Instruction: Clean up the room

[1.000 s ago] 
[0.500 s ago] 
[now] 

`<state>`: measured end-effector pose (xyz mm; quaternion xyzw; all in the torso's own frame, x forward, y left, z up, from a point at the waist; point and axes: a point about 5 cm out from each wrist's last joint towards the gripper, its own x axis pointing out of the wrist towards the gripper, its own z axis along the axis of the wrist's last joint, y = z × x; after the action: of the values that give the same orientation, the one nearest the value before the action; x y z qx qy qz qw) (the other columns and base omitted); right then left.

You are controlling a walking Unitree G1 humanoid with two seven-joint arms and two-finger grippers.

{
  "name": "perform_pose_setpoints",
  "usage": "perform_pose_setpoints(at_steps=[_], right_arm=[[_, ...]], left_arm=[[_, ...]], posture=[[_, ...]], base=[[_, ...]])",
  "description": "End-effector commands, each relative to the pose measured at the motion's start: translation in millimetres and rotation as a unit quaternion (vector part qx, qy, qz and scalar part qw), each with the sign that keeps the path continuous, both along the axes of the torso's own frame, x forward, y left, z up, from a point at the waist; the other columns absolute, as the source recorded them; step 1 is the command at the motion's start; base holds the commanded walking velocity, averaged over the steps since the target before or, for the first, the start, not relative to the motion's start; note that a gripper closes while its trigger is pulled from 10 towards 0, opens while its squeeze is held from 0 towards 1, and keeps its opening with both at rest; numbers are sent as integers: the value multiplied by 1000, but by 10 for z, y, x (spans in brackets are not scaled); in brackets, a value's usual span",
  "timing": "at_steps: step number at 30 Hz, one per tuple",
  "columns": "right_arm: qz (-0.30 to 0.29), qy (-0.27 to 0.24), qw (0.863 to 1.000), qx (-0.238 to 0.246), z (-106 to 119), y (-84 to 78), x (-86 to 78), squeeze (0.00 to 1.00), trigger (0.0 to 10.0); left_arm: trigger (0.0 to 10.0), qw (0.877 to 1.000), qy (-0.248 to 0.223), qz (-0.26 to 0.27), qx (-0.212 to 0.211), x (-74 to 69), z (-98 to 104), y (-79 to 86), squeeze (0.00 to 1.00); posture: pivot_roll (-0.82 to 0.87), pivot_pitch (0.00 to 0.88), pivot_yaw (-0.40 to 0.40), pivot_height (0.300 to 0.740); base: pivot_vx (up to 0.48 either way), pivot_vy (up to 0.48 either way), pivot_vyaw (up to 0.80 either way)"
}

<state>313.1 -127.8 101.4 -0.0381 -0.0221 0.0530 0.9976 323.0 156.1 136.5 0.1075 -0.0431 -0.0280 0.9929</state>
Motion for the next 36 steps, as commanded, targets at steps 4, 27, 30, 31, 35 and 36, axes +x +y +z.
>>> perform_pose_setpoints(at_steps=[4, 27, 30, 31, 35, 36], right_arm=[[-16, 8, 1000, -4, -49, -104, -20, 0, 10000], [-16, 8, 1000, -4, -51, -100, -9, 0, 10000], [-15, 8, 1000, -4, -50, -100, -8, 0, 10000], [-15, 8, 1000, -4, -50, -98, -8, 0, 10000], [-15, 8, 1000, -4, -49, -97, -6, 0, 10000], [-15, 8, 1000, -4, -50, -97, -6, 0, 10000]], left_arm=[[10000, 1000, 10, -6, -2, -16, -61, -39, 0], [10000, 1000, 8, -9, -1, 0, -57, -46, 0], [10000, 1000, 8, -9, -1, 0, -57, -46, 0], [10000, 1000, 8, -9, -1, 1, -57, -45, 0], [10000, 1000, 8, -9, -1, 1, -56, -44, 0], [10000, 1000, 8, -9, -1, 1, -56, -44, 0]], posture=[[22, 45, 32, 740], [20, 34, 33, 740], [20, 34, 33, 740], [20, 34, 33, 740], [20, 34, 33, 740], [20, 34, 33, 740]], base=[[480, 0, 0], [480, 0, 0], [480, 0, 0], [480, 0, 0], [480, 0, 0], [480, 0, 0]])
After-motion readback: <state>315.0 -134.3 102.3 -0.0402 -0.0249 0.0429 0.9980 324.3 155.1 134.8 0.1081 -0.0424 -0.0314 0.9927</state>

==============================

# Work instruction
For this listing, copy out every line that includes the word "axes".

# Solution
`<state>`: measured end-effector pose (xyz mm; quaternion xyzw; all in the torso's own frame, x forward, y left, z up, from a point at the waist; point and axes: a point about 5 cm out from each wrist's last joint towards the gripper, its own x axis pointing out of the wrist towards the gripper, its own z axis along the axis of the wrist's last joint, y = z × x; after the action: of the values that give the same orientation, the one nearest the value before the action; x y z qx qy qz qw) (the other columns and base omitted); right then left.
  "description": "End-effector commands, each relative to the pose measured at the motion's start: translation in millimetres and rotation as a unit quaternion (vector part qx, qy, qz and scalar part qw), each with the sign that keeps the path continuous, both along the axes of the torso's own frame, x forward, y left, z up, from a point at the waist; the other columns absolute, as the source recorded them; step 1 is the command at the motion's start; base holds the commanded walking velocity, averaged over the steps since the target before or, for the first, the start, not relative to the motion's start; note that a gripper closes while its trigger is pulled from 10 towards 0, opens while its squeeze is held from 0 towards 1, and keeps its opening with both at rest; numbers are sent as integers: the value multiplied by 1000, but by 10 for z, y, x (spans in brackets are not scaled); in brackets, a value's usual span",
Motion for the next 36 steps, as commanded, targets at steps 4, 27, 30, 31, 35 and 36, axes +x +y +z.

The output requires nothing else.